(Provided records)
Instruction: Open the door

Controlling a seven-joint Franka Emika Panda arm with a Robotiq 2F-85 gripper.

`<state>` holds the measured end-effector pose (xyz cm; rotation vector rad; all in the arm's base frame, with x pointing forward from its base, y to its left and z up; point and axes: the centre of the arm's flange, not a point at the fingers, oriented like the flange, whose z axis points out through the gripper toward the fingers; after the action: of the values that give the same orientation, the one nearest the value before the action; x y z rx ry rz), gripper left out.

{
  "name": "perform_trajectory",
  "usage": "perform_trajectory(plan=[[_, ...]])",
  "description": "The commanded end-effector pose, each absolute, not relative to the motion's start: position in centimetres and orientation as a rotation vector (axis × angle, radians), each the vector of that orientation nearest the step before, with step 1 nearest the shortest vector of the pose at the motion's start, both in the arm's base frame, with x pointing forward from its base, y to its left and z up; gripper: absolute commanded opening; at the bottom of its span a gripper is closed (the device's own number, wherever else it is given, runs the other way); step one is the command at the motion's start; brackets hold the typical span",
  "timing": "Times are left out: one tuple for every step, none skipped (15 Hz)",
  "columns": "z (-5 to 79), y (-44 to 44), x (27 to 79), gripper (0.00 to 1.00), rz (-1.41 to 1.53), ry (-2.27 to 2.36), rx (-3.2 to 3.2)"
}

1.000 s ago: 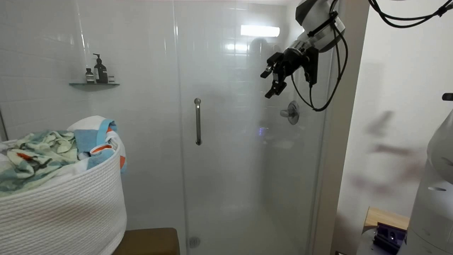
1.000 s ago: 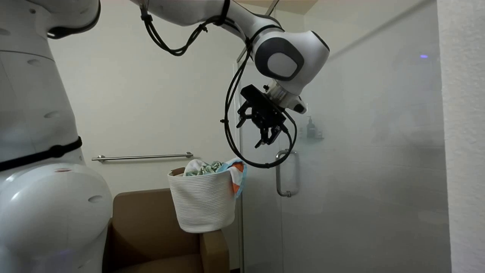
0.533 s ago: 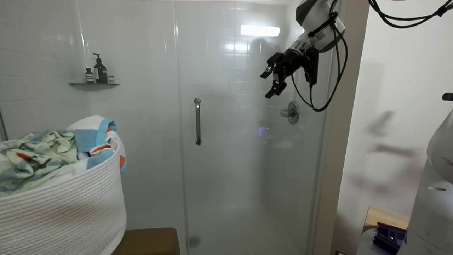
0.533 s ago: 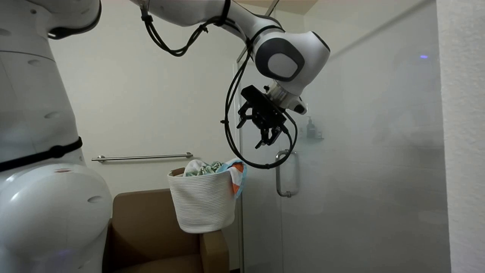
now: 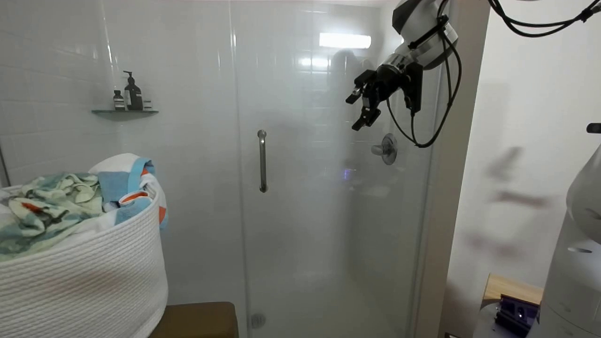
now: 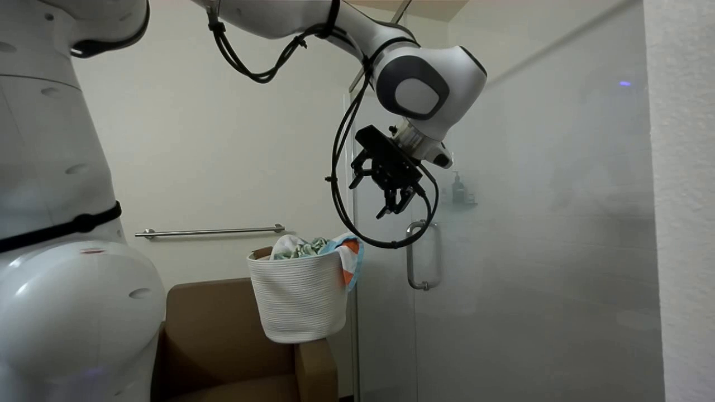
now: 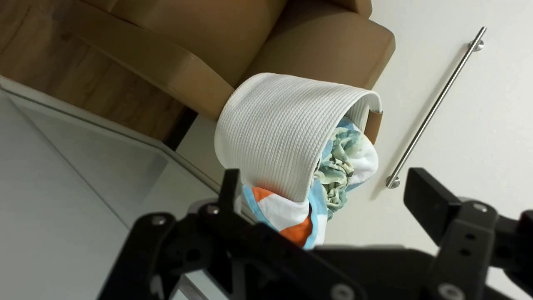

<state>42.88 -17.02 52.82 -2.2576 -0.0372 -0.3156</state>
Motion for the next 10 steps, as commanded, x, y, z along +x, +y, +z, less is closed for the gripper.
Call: perform_trajectory(plan=[[52.8, -17.0, 42.9, 1.0, -0.316, -0.037, -2.258], [52.8, -17.0, 42.9, 1.0, -0.316, -0.037, -2.258], [52.8, -17.0, 42.9, 1.0, -0.316, -0.037, -2.258], [53.1, -16.7, 42.9, 1.0, -0.329, -0.064, -2.261], [53.1, -16.5, 42.9, 1.0, -0.326, -0.079, -2.255], [53.2, -16.0, 43.1, 1.0, -0.342, -0.105, -2.233], [53.3, -15.6, 43.2, 1.0, -0.356, -0.116, -2.225], [53.3, -14.8, 43.5, 1.0, -0.386, -0.139, -2.218], [53.3, -14.3, 43.7, 1.0, -0.411, -0.16, -2.205], [53.3, -13.8, 44.1, 1.0, -0.438, -0.184, -2.183]])
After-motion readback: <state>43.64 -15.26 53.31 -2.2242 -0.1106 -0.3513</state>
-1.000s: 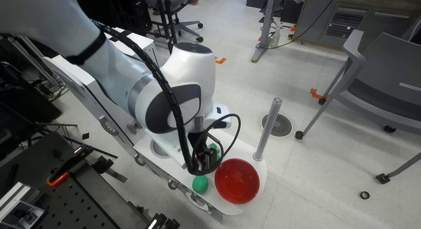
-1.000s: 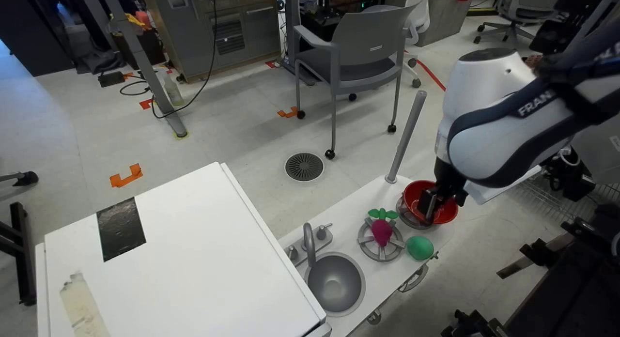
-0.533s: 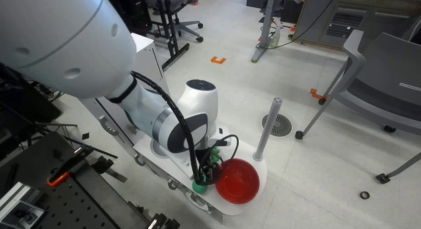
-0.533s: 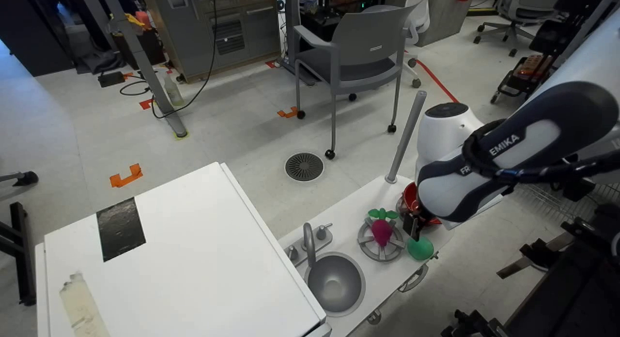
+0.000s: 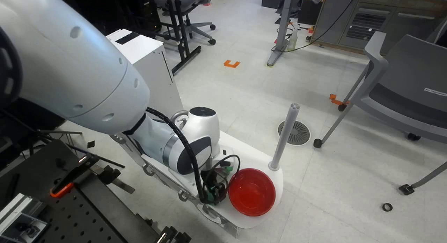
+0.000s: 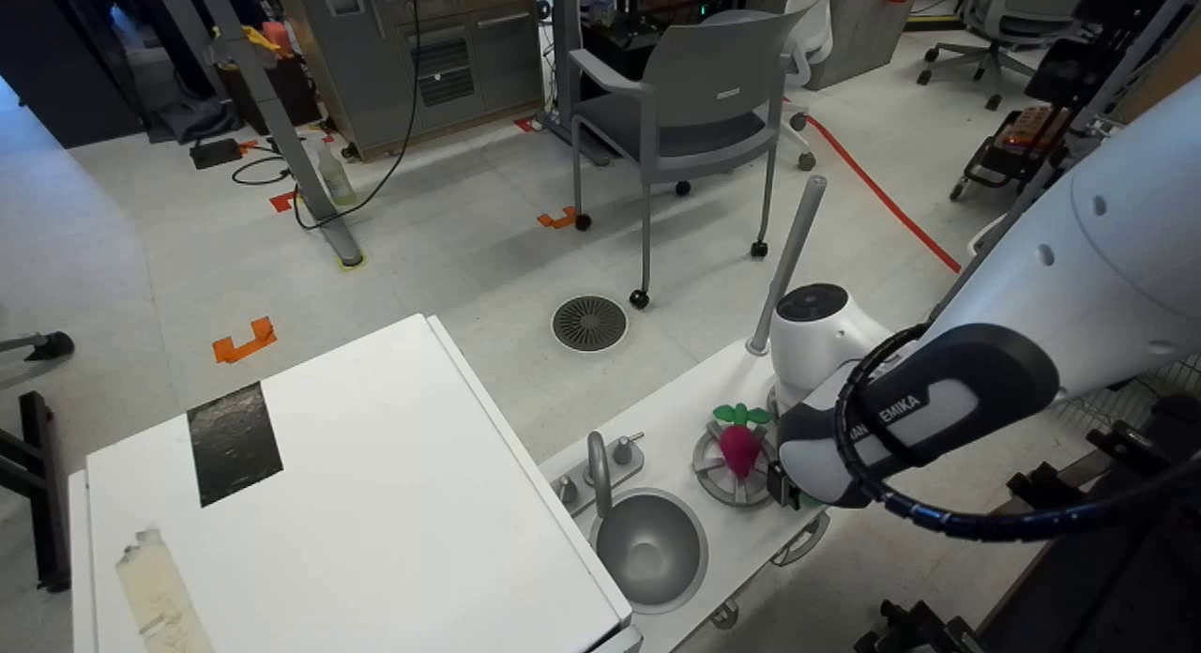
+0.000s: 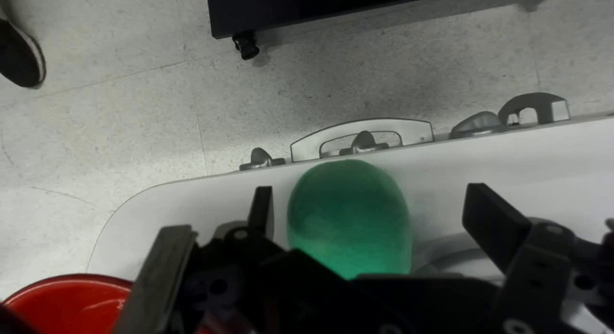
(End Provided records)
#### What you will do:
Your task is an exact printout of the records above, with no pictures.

#### Output of the exercise:
Instruction: Open the door

Controlling a seven-joint Franka Emika Panda arm with a Robotiq 2F-85 gripper.

`<state>` holds the measured end-effector pose (xyz cm; rotation vector rad; all in the arm's base frame, with x pointing forward from its base, y to its left and z up; point and axes: the centre of the arm's flange, not a point at the fingers, oriented like the flange, whose z axis points out through the gripper toward the fingers; after the action: of the values that give the same orientation, the one nearest the value before the action; x y z rx ry rz), gripper left out.

{
  "name": "perform_trajectory",
  "usage": "perform_trajectory(plan=[[_, ...]])",
  "description": "The commanded end-effector pose, each absolute, not relative to the motion's start: position in centimetres and orientation as a rotation vector (axis × angle, radians), each the vector of that orientation nearest the step before, with step 1 nearest the shortest vector of the pose at the motion's start, both in the arm's base frame, with x pointing forward from its base, y to its left and z up; gripper: absolute commanded opening; at the bottom of its span a gripper is closed (the device's own number, wherever else it is given, runs the other way); step one is the command at the motion's start; brackets hold the typical span",
  "timing": "Times are left out: one tuple for every step, none skipped (15 Hz)",
  "columns": "z (-5 to 79), y (-44 to 44), x (27 to 79), gripper (0.00 to 1.00), rz (-1.41 to 1.53), ry (-2.27 to 2.36), rx (-3.2 to 3.2)"
}

1.000 s ago: 
1.000 s ago: 
0.533 s ago: 
0.533 s ago: 
now: 
now: 
now: 

<state>42.88 -17.02 52.82 -2.2576 -0.0372 -0.3156</state>
Motion for the next 10 steps, as commanded, x, y, z along +x, +y, +z, less is closed for the gripper.
Call: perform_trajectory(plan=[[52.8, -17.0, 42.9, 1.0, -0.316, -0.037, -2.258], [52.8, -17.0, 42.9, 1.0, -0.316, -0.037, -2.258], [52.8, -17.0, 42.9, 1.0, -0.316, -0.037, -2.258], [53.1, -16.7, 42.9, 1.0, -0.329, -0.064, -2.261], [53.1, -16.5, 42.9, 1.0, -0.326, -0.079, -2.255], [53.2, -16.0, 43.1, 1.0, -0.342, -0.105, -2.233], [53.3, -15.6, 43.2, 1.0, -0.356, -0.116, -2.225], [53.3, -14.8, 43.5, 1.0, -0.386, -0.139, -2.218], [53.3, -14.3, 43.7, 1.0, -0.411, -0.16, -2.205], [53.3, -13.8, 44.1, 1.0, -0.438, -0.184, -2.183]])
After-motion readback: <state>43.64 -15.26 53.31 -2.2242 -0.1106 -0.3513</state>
-1.000s: 
-1.000s: 
-0.533s: 
-0.533s: 
+0.000s: 
+0.000s: 
+0.000s: 

What was requested is fully covered by this answer.